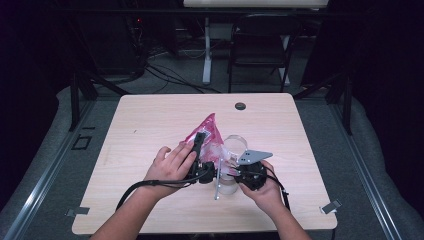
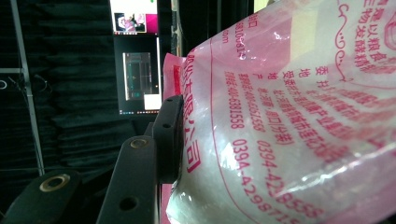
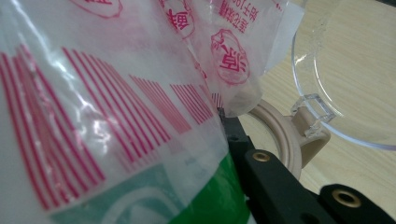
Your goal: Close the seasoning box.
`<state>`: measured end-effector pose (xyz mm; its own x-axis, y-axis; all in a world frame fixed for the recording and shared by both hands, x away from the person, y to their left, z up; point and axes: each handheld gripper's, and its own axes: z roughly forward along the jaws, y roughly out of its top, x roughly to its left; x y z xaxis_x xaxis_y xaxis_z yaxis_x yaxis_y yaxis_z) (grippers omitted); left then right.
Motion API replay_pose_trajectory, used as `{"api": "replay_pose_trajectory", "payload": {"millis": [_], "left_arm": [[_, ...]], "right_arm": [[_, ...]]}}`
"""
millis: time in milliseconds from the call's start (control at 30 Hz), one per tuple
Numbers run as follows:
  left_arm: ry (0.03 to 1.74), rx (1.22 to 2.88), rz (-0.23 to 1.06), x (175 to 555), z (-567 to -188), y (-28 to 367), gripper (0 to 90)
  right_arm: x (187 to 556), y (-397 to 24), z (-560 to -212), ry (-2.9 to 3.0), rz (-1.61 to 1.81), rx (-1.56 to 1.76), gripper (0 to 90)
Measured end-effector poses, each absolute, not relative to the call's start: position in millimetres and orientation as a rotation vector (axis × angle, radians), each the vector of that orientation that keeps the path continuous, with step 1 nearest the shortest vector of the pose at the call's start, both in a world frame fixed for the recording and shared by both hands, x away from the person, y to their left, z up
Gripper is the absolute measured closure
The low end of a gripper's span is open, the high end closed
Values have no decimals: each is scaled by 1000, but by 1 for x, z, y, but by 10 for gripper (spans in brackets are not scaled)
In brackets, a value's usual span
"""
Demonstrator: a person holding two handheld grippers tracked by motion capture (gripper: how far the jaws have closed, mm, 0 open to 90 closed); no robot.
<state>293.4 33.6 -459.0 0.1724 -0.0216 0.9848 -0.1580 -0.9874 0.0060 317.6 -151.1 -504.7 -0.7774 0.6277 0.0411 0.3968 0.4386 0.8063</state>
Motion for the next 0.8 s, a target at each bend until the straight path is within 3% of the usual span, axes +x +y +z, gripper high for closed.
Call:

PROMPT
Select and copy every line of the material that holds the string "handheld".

OUTPUT OF THE EXERCISE
`<state>`: measured end-effector pose (xyz mm; its own x-axis, y-axis; all in a world frame fixed for the recording and shared by both hands, x away from the person, y to their left, z up; point and axes: each handheld gripper's, and its own axes: z roughly forward along the jaws, y roughly out of its top, x roughly to its left; x y z xaxis_x xaxis_y xaxis_z yaxis_x yaxis_y yaxis_z) (grippers omitted); left then right.
Demonstrator: a person holding two handheld grippers tracked by motion capture (gripper: how far the jaws have closed, mm, 0 open to 90 closed); no robot.

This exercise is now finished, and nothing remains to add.